EXERCISE OBJECTIVE -
From the data that follows, copy every line holding the string "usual".

━━━━━━

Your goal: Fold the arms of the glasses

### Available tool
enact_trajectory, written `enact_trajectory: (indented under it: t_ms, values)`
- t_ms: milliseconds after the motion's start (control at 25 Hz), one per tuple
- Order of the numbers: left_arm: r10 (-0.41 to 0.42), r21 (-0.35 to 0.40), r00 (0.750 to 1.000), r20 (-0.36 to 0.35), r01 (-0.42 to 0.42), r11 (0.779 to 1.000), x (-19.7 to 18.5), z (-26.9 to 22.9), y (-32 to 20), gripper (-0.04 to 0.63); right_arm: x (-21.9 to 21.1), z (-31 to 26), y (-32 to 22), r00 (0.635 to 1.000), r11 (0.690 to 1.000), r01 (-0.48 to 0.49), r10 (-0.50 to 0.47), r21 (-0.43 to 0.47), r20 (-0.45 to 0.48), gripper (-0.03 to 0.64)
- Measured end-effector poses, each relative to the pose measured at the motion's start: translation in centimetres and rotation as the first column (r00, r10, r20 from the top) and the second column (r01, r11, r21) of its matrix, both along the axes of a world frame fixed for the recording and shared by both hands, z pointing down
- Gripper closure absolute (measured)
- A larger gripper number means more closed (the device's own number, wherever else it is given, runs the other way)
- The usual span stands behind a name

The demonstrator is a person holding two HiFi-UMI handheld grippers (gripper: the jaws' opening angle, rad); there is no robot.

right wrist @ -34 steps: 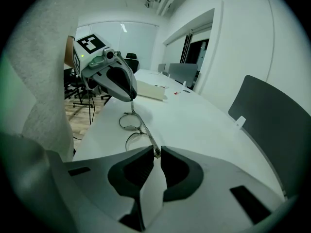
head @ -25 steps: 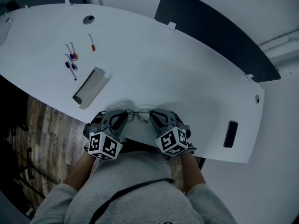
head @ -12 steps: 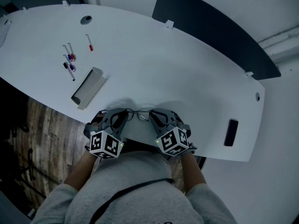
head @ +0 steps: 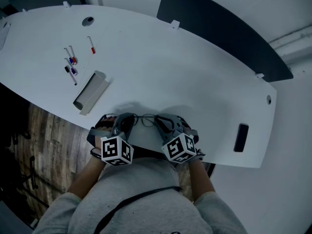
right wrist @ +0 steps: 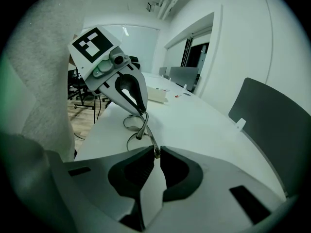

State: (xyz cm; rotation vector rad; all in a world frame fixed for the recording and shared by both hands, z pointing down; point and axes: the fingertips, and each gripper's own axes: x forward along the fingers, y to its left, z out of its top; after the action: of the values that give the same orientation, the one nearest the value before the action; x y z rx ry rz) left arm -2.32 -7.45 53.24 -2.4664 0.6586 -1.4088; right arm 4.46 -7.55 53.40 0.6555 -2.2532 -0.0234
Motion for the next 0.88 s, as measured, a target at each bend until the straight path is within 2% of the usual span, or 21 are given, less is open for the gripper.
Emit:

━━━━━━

YOUR SOLUTION -
- The usual span stands behind a name
Motion for the next 0.88 s, as measured, a target at each bend until the straight path is within 2% of the usual span, or 21 are given, less is open for the gripper.

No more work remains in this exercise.